But she is not Mary-Katherine, and she has never been able to reach very far into this world–where Mary, a tall, slightly unsettlingly pretty Southern belle of a woman, could swim like a natural, walk easily on the ocean floor of the astral sea, Adelaide can only dunk her face into the stream of consciousness and let it wash over her. She cannot truly see these men and women, cannot feel their souls as intimately as her own and see them as the people they once were, but can only glimpse through frosted glass the ghosts of their ghosts, the ancient slivers of their selves preserved in the moment of their deaths, like imprints of bone fossilized into sedimentary rock. 

“Communing with the spirit world, eh?” Charlie says, and it’s so sudden she actively yelps and falls over on the blanket, springing him into action to keep her upright, leading to a frankly humiliating situation in which he’s got both of his arms wrapped around her own and she’s half slumped over, legs pointed in three different directions, cane completely dropped at her side.

Jesus, Charlie–” she very nearly shouts, hoisting herself back upright and grabbing her cane from the soft grass covering the plateau on top of the mound. 

“Hey, there’s kids here, maybe I’ll make you start putting money into a jar,” He says jokingly, eyes already glimmering.
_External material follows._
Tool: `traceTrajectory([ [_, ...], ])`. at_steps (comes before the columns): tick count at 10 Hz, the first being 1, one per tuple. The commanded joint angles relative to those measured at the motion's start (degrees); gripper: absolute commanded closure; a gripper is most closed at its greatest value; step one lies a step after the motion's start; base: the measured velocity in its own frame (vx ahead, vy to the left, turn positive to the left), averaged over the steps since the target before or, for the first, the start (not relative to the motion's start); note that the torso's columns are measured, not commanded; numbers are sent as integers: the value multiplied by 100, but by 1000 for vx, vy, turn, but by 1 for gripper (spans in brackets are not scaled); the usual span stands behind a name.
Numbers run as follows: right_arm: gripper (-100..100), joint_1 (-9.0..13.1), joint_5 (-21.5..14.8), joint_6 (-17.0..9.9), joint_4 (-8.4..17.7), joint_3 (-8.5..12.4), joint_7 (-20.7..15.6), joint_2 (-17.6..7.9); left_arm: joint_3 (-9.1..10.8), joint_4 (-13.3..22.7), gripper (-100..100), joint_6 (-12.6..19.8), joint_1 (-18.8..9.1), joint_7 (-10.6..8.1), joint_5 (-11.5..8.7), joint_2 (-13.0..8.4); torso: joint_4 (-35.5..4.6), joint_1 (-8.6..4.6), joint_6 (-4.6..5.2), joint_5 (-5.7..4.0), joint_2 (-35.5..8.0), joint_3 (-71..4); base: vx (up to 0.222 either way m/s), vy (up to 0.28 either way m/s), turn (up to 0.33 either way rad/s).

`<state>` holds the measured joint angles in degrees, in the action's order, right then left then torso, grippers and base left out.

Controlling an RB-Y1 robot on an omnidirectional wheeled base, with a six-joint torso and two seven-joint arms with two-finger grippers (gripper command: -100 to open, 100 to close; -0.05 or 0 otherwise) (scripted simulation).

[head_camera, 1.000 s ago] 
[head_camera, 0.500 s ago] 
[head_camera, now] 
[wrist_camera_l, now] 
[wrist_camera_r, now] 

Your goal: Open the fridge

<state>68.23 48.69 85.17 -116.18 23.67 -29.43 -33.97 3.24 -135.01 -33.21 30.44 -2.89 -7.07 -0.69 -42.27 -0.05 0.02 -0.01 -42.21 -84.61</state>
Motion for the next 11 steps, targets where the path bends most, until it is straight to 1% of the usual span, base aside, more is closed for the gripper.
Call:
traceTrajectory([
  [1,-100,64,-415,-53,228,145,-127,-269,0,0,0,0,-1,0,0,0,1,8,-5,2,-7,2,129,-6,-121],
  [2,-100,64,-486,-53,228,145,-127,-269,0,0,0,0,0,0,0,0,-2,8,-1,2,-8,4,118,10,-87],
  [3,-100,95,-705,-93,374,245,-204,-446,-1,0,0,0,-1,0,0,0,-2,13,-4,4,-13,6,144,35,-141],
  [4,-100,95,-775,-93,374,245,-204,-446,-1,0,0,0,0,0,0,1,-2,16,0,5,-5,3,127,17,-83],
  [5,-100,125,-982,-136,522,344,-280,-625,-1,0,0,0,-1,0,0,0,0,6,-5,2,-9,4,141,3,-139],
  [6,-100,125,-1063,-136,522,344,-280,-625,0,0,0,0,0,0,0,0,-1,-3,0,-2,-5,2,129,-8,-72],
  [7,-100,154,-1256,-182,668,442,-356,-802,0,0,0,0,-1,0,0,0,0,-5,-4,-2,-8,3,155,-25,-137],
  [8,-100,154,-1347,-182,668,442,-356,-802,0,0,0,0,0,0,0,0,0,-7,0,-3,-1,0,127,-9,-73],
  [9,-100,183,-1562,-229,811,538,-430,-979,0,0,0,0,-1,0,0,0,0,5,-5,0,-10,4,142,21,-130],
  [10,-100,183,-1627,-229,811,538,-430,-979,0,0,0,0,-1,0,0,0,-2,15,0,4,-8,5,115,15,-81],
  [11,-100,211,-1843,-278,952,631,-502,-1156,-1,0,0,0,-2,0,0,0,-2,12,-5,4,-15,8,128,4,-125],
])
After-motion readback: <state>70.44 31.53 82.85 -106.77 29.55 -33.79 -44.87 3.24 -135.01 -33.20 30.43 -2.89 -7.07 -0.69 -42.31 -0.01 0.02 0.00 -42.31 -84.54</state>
There are, in fact, kids here: this is a public park, and it is currently occupied by several other families on very similar outings, except those other families are much more normal than the two of them are.
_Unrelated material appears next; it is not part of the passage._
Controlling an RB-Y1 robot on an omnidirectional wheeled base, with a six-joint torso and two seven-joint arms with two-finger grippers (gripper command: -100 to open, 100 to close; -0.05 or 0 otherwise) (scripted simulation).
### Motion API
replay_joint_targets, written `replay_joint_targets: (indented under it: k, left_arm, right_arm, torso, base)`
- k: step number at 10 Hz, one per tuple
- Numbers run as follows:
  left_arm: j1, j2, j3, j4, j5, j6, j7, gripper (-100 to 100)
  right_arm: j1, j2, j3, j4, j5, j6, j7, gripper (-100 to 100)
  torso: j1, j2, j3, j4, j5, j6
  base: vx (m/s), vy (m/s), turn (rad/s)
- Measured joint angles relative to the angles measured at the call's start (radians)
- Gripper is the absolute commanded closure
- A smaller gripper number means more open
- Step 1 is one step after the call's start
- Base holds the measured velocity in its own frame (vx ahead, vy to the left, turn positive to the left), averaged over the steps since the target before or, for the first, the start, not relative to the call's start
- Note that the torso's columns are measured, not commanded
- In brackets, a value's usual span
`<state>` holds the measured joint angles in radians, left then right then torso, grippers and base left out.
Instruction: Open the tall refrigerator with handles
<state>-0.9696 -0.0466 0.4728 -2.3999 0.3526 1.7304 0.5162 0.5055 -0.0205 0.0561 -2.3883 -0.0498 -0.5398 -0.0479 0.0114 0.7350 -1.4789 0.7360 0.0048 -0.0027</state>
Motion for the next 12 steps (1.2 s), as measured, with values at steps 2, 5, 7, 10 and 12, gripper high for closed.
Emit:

“With what jar, Charlie, with what jar? You barely have a plastic cup in that old piece of garbage–”

“Hey, we killed Cthulhu in that piece of garbage, I won’t have you maligning my baby after the fact,” he retorts, and both of them are smiling, and somehow she feels more relaxed than she has in several entire months.

“It was not Cthulhu, and we didn’t kill it, you pedant, you can’t kill Cthulhu, we just, made it go away, I don’t know,” she says indignantly, reaching over with her free hand to give him a little lighthearted shove, as if they were actually, as if they could do something so awfully mundane as touch each other casually, unremarkably, like parents do their children.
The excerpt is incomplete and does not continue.